» **PROBLEM DETAILS**:
Beginning at the line that contains "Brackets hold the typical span", reproduce the entries below exactly, ending with the line that contains "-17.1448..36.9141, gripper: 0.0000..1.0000". Omit each picture.

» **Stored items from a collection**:
_ _ _ _ _ _ _

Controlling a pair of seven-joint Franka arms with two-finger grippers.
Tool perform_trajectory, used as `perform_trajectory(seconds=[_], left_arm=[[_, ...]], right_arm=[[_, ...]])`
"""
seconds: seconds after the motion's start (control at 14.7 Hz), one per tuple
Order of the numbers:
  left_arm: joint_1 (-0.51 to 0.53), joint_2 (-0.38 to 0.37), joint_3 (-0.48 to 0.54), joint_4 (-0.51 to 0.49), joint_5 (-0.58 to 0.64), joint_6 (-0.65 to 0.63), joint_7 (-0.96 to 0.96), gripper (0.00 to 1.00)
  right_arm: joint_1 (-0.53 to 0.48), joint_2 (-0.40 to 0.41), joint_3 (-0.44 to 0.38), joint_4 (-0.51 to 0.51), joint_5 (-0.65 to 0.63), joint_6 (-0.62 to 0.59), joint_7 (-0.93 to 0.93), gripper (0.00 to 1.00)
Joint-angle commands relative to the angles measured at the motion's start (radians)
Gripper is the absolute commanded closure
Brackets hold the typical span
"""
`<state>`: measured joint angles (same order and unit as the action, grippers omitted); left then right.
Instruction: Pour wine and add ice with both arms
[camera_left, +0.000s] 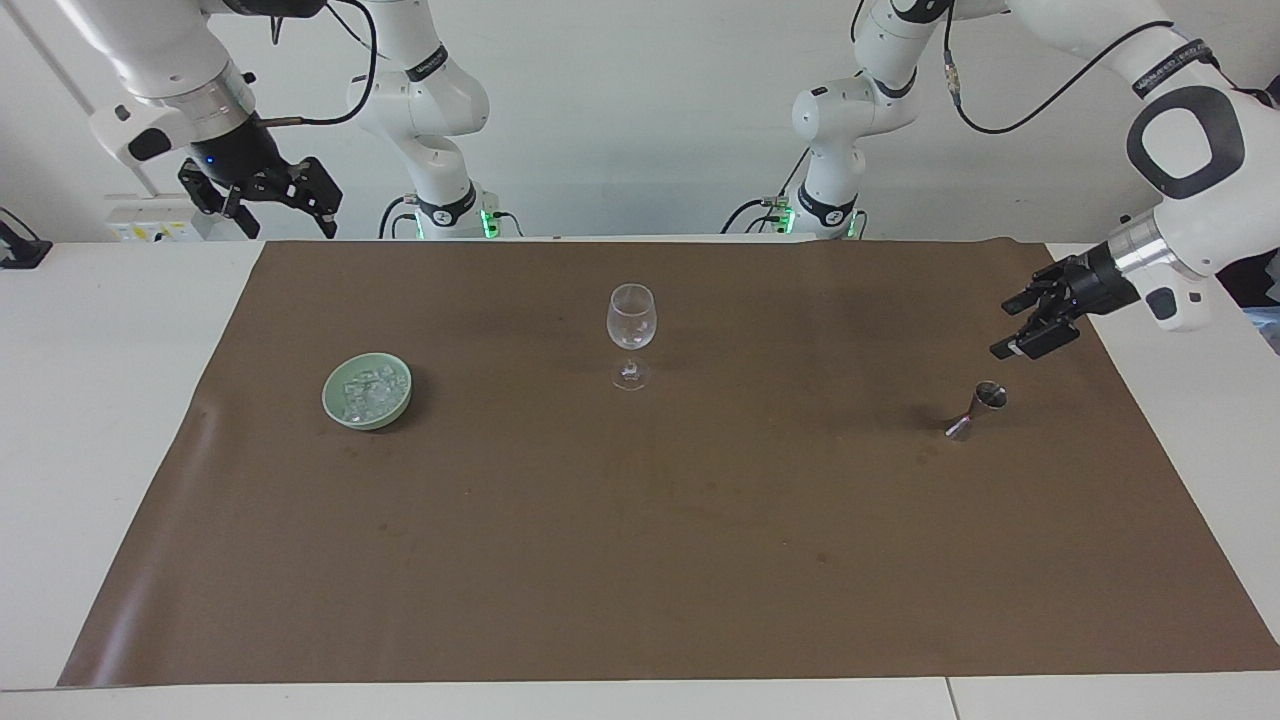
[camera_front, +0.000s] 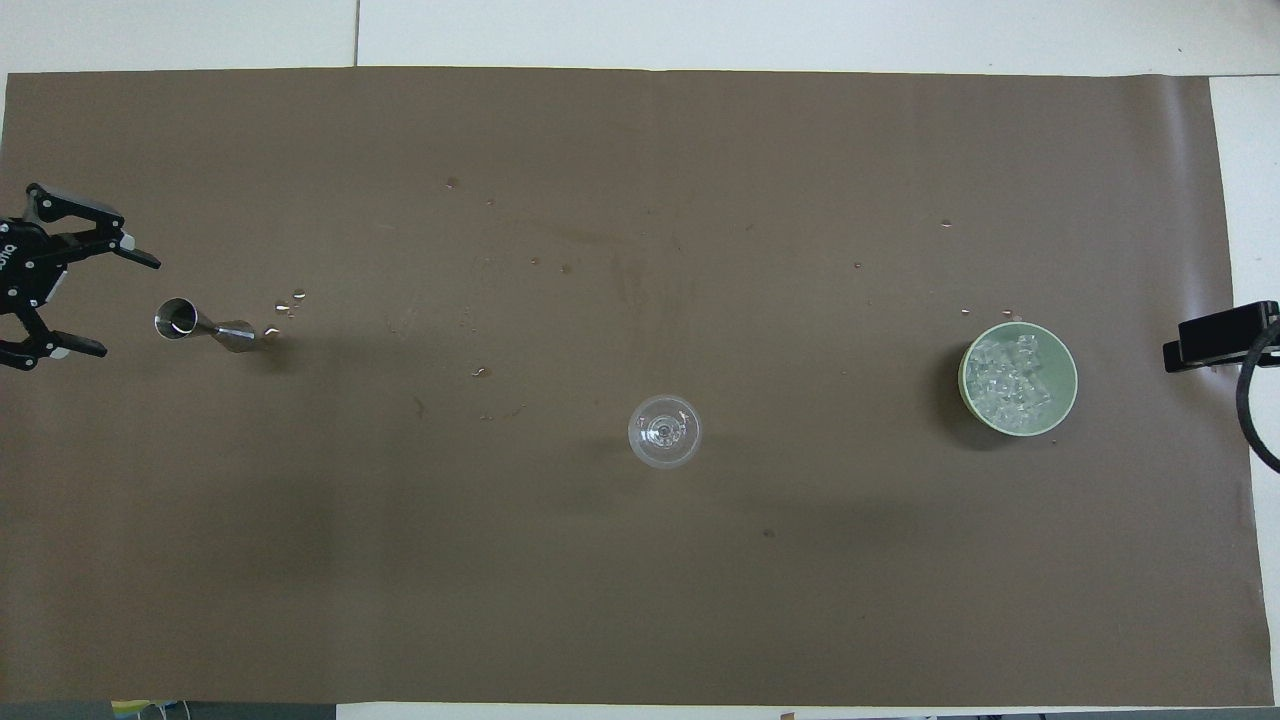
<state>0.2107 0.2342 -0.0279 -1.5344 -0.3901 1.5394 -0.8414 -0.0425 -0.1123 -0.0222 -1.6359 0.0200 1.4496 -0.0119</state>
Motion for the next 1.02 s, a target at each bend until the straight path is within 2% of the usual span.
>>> perform_trajectory(seconds=[0.0,0.41,0.55,0.96], left_arm=[[0.079,0.082,-0.003,0.053,-0.102,0.042,-0.143,0.0],[0.16,0.221,0.011,0.112,-0.193,0.045,-0.249,0.0],[0.174,0.293,0.017,0.138,-0.202,0.079,-0.252,0.0],[0.219,0.388,0.019,0.116,-0.268,0.113,-0.246,0.0]], right_arm=[[-0.01,-0.018,0.001,-0.018,0.011,-0.002,-0.025,0.0],[-0.01,-0.018,0.001,-0.018,0.011,-0.002,-0.025,0.0],[-0.01,-0.018,0.001,-0.018,0.011,-0.002,-0.025,0.0],[-0.01,-0.018,0.001,-0.018,0.011,-0.002,-0.025,0.0]])
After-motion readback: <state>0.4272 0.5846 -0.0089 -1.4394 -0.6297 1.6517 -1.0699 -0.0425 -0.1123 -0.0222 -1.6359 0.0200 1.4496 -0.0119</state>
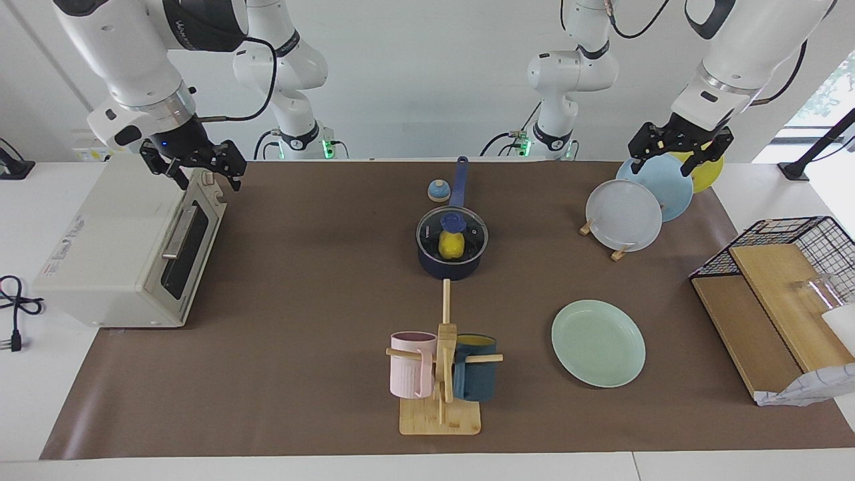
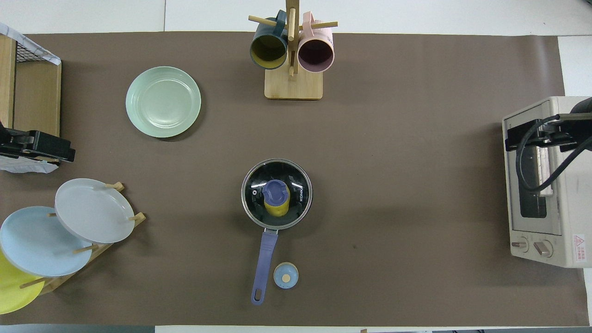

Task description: Transfer potato from pot to plate

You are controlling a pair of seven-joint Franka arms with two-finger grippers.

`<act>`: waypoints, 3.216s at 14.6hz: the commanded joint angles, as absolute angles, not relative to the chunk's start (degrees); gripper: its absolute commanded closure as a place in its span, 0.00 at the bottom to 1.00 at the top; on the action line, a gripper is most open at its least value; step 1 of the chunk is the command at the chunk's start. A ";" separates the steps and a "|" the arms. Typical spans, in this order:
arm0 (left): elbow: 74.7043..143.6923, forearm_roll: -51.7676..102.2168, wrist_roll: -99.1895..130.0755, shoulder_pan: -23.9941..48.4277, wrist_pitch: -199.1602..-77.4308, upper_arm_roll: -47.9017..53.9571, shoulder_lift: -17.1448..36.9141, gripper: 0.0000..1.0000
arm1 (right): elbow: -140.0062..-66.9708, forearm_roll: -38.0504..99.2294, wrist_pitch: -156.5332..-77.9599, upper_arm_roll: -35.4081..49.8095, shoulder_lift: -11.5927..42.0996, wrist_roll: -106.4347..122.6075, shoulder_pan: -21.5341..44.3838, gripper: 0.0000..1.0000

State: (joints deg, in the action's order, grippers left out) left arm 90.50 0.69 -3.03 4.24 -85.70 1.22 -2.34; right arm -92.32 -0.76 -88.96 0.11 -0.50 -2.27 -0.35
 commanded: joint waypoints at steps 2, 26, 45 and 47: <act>92.64 0.09 -2.64 4.48 -86.92 1.05 -4.04 0.00 | -92.02 0.00 -88.24 0.09 -0.62 -0.70 -0.53 0.00; 93.43 0.09 -2.37 4.66 -88.77 1.14 -4.13 0.00 | -76.29 -6.59 -96.31 15.47 20.64 -40.22 25.56 0.00; 93.52 0.09 -2.46 4.57 -88.86 1.05 -4.13 0.00 | -92.28 -9.93 -112.50 15.38 21.88 -38.94 30.15 0.00; 93.52 0.09 -2.46 4.57 -88.95 1.05 -4.13 0.00 | -92.37 -9.93 -112.85 15.38 21.88 -38.85 30.15 0.00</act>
State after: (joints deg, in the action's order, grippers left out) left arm 91.31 0.69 -3.03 4.23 -87.60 1.22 -2.35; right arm -90.24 -9.64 -112.05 15.08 23.42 -39.89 30.76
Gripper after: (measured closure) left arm 0.000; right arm 0.000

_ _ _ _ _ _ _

» **SOLUTION TO THIS TASK**:
Brackets hold the typical span
"""
`<state>`: measured joint angles (same order and unit as the action, grippers omitted); left then right.
Instruction: Pour wine and add ice with both arms
[camera_left, +0.000s] 
[camera_front, +0.000s] 
<state>0.2107 0.2342 -0.0279 -1.5344 -0.3901 1.5394 -0.8414 -0.0425 -0.1123 -0.0222 -1.6359 0.0200 1.4496 -0.0119</state>
Motion for the next 1.02 s, a target at each bend until the straight path is within 2% of the usual span.
>>> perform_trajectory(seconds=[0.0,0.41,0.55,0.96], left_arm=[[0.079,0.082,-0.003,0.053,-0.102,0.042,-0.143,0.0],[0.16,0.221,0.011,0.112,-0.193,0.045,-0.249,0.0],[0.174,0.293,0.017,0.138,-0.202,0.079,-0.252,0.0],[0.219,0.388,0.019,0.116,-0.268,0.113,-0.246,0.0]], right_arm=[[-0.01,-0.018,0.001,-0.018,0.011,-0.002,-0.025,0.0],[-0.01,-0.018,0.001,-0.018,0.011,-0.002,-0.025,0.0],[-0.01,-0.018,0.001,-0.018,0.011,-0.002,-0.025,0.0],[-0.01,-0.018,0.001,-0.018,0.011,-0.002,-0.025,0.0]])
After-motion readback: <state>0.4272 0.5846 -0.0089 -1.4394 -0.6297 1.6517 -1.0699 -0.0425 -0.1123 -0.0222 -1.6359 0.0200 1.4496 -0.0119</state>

Task description: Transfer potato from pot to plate

You are controlling a pair of seven-joint Franka arms with two-finger grippers.

`<act>`: waypoints, 3.216s at 14.6hz: the commanded joint angles, as absolute angles, not relative to the chunk's start (degrees); gripper: its absolute commanded closure as a place in its span, 0.00 at the bottom to 1.00 at the top; on the action line, a gripper is most open at its least value; step 1 of the chunk is the command at the chunk's start. A ";" separates the steps and a "|" the arms. Typical spans, in this order:
arm0 (left): elbow: 74.7043..143.6923, forearm_roll: -51.7676..102.2168, wrist_roll: -99.1895..130.0755, shoulder_pan: -23.9941..48.4277, wrist_pitch: -199.1602..-77.4308, upper_arm_roll: -47.9017..53.9571, shoulder_lift: -17.1448..36.9141, gripper: 0.0000..1.0000

That is the complete output.